Aung San Suu Kyi, dirigeante à la tête de la Ligue nationale pour la démocratie (LND) et lauréate du prix Nobel de la paix en 1991, a été destituée le 1er février dernier. Crédit : Krzysztof Kuczyk via Flickr, CC BY-NC-SA 2.0.

Lors d’un coup d’État mené le 1erfévrier dernier par l’armée en Birmanie, la dirigeante du pays, Aung San Suu Kyi, a été destituée. Jean-François Rancourt, chargé de cours et doctorant au Département de science politique de l’UdeM, revient sur l’histoire politique du pays ainsi que sur les actions de la société civile qui distinguent ce coup d’État des précédents.

Quartier Libre Les élections législatives birmanes de 2015 et de 2020 ont été remportées par la Ligue nationale pour la démocratie (LND), dirigée par Aung San Suu Kyi.

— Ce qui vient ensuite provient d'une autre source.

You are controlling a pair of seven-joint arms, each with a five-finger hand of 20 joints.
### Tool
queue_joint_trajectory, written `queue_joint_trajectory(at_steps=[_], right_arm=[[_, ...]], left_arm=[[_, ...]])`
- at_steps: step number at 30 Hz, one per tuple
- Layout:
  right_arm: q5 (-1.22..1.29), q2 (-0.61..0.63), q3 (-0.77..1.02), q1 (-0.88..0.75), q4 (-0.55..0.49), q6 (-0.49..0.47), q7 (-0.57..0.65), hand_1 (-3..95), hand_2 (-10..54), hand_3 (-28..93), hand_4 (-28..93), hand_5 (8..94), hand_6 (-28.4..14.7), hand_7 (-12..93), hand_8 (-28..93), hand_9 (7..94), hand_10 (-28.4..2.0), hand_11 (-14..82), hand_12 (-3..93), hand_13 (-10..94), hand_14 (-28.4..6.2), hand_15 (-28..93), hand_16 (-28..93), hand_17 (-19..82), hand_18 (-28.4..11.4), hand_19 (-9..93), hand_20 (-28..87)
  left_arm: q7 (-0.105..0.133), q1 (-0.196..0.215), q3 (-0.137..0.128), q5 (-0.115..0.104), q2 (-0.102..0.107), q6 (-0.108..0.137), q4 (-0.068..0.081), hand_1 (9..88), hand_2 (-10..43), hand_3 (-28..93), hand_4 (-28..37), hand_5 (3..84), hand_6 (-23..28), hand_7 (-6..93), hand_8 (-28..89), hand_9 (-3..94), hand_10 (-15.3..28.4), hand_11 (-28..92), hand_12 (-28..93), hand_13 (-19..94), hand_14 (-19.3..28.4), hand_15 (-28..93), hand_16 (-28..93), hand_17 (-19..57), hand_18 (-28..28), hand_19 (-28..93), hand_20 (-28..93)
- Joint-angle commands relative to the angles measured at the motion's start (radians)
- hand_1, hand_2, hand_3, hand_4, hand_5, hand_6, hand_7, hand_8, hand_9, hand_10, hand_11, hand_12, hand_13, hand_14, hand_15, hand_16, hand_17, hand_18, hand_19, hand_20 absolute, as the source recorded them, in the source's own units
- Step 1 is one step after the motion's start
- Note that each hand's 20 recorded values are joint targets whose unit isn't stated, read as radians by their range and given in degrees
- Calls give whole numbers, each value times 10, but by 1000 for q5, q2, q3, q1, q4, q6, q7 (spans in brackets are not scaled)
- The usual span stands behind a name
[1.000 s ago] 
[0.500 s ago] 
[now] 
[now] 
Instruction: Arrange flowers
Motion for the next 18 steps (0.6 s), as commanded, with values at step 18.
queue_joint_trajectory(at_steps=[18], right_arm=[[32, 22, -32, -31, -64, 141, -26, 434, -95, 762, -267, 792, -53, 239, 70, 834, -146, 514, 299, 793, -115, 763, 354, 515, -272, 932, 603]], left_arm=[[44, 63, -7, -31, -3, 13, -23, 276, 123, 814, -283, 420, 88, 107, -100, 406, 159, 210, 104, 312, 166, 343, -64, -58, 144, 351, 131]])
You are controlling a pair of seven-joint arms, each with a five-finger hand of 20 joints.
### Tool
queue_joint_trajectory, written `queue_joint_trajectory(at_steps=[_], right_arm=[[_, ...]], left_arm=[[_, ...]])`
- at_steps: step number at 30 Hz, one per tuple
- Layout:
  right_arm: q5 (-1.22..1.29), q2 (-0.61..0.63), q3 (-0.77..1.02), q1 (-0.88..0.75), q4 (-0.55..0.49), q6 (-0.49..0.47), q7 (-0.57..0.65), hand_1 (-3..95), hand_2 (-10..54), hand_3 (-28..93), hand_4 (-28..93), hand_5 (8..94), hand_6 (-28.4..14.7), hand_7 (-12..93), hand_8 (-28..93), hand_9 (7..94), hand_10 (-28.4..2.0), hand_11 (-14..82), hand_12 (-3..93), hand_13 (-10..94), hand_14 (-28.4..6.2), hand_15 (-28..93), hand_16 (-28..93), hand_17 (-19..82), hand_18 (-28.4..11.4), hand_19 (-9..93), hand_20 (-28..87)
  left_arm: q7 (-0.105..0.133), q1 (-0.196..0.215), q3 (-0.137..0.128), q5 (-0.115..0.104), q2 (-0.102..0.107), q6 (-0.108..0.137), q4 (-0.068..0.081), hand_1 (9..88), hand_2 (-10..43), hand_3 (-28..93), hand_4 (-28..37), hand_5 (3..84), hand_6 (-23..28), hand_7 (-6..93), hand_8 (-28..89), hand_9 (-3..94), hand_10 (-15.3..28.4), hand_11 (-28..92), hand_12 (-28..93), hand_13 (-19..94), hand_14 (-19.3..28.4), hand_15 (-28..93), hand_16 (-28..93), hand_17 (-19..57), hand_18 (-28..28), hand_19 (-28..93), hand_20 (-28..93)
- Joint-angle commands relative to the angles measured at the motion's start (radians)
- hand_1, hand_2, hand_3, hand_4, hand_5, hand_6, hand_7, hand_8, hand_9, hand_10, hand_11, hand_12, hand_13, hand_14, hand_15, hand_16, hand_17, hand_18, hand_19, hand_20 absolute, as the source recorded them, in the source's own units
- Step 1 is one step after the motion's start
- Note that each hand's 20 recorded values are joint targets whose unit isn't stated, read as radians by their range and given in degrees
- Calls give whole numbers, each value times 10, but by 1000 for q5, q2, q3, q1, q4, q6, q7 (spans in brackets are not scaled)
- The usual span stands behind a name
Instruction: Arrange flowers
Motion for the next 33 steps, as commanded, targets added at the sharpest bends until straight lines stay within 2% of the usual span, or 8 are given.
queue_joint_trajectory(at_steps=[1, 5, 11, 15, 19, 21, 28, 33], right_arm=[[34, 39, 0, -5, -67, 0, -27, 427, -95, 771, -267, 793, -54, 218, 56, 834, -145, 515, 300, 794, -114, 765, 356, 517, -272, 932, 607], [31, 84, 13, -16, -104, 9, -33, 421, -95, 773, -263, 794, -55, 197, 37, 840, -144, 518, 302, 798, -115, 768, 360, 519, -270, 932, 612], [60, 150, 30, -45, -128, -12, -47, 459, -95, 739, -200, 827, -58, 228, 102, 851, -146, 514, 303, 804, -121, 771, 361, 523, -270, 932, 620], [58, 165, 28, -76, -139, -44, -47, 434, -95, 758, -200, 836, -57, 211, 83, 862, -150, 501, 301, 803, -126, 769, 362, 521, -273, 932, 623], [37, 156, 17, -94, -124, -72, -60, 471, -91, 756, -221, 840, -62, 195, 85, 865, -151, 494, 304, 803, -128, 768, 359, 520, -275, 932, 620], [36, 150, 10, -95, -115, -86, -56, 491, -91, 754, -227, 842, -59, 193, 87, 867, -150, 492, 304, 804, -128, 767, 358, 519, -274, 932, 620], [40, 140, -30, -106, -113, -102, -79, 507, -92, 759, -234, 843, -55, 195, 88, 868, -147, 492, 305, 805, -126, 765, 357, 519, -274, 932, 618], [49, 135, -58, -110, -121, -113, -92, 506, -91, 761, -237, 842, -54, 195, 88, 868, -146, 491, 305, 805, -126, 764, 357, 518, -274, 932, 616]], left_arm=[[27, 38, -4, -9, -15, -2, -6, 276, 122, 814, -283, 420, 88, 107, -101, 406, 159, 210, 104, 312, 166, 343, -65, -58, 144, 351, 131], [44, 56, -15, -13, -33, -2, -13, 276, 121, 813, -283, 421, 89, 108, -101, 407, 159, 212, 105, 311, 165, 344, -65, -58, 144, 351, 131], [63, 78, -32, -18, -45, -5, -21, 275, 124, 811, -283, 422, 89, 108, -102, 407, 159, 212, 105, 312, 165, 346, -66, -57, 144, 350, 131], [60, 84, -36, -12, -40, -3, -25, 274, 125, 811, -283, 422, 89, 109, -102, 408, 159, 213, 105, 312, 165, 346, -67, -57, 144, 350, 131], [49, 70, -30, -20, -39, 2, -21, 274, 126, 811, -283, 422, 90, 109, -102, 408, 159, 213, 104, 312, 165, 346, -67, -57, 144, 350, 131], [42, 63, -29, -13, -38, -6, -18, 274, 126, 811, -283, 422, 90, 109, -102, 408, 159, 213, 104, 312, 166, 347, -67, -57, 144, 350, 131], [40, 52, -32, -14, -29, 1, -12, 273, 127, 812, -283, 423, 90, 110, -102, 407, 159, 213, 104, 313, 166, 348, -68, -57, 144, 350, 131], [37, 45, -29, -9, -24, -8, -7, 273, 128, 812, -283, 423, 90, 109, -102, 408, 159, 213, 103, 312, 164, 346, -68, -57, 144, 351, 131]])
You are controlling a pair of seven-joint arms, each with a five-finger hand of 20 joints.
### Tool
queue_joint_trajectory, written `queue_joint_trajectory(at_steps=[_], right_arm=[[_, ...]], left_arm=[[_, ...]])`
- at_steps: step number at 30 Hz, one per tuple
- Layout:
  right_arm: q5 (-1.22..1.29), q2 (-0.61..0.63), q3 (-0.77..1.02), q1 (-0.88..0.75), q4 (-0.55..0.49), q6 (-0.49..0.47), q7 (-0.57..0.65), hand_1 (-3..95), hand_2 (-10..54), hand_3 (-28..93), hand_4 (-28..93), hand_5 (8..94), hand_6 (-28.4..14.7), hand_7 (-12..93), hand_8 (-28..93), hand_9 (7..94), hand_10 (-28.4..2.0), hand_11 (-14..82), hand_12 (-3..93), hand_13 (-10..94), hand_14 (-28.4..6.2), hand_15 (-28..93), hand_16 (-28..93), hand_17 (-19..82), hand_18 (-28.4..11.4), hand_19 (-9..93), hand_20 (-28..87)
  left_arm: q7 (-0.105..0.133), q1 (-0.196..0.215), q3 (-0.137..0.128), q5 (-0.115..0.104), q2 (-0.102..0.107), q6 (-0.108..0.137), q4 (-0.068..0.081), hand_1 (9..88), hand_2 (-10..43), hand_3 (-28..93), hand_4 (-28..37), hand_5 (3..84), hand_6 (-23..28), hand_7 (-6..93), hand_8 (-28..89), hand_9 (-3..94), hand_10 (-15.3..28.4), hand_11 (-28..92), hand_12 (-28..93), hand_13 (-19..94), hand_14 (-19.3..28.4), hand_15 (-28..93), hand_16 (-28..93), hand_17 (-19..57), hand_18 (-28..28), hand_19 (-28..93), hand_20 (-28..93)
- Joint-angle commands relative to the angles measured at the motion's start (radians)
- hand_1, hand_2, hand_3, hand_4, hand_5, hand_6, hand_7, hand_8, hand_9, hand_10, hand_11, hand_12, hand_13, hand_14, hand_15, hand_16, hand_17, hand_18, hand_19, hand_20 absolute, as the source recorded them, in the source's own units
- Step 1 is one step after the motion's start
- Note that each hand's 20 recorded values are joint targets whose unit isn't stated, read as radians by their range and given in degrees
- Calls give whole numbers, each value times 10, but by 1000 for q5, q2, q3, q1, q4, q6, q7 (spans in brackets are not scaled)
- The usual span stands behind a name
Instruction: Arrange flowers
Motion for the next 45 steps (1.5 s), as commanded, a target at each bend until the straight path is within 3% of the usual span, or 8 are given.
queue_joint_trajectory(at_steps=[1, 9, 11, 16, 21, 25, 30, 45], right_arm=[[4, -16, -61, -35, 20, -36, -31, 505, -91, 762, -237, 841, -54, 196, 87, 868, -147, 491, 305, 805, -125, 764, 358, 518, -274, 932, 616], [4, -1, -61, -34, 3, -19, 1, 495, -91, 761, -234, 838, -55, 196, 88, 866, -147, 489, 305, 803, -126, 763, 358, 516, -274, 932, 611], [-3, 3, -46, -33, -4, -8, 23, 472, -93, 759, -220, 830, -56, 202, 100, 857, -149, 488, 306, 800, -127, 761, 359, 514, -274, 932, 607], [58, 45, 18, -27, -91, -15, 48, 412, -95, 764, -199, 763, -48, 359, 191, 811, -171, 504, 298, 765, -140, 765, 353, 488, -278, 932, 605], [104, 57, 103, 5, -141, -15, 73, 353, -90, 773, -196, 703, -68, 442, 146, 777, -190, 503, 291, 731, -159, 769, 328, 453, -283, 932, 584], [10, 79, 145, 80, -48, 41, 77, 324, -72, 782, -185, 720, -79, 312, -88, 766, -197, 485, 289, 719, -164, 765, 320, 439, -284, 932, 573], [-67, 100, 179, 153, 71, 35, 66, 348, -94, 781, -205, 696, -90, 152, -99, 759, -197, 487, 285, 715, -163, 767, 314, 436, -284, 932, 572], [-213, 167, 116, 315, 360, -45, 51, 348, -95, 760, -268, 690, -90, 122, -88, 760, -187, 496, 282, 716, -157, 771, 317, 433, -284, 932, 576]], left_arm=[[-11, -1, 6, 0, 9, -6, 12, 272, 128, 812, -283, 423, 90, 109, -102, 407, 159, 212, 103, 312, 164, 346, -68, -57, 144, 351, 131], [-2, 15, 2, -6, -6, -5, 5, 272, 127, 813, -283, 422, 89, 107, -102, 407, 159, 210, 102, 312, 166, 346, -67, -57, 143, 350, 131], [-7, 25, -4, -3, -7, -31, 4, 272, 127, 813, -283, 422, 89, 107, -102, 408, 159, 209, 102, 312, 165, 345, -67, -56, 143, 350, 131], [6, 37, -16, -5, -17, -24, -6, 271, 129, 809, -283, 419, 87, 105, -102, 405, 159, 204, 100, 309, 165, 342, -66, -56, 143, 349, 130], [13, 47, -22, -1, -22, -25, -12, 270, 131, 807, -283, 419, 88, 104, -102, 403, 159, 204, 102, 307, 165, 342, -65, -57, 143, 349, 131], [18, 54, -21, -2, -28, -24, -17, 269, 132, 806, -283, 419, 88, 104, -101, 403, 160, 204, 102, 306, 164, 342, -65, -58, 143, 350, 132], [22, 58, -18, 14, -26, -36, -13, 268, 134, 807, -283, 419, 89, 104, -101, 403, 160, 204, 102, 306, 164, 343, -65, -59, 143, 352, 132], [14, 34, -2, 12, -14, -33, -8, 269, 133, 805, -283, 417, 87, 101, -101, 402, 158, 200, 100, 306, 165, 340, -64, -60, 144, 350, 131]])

Celles de 2020 semblent être la raison « officielle » de ce coup d’État, qu’en est-il ?

Jean-François Rancourt : Aung San Suu Kyi s’est retrouvée à la tête du pays à la suite des élections de 2015, où le LND a remporté une victoire écrasante en gagnant environ 80 % des sièges, tout comme en novembre 2020, lorsqu’elle a été réélue.

Lors de ces dernières élections, les militaires affirment qu’il y a eu une fraude électorale « massive ». Ils ont donc contesté cette élection en affirmant qu’entre huit et dix millions de votes étaient frauduleux. Ils ont demandé à la commission électorale d’examiner la question de la fraude, qui a affirmé qu’il n’y en avait pas. Ils ont donc amené ça à la Cour suprême, mais elle n’a pas eu le temps d’agir, le coup d’État avait déjà eu lieu.

Les pouvoirs législatif, exécutif et judiciaire ont été transférés dans les mains d’un comité avec un nouveau président par intérim, mais celui qui tire les rênes, c’est le général Min Aung Hlaing.

Q.L. : Aung San Suu Kyi était-elle réellement la cheffe d’État ?

En fait, Aung San Suu Kyin’était pas présidente. Le président était Win Myint. Il y a une close dans la constitution, unique au monde, qui stipule qu’une personne ne peut devenir présidente si un membre de sa famille a une nationalité étrangère. De son côté, Aung San Suu Kyis’est mariée à un Britannique, ses deux fils ont la nationalité britannique, c’est pour ça qu’elle ne peut pas devenir présidente du pays.

Pour contourner ça, elle a créé la fonction de conseillère d’état, qui agit un peu comme une première ministre. Elle est à la tête du Parlement, mais elle n’est pas officiellement la cheffe de l’état. Elle s’est aussi attribué le ministère des Affaires étrangères, c’est donc pour ça que c’est elle qui gère la diplomatie et qui apparaît aux côtés des chefs d’État.

Q.L. :Quelle place occupe le général Min Aung Hlaing au sein de l’État birman ?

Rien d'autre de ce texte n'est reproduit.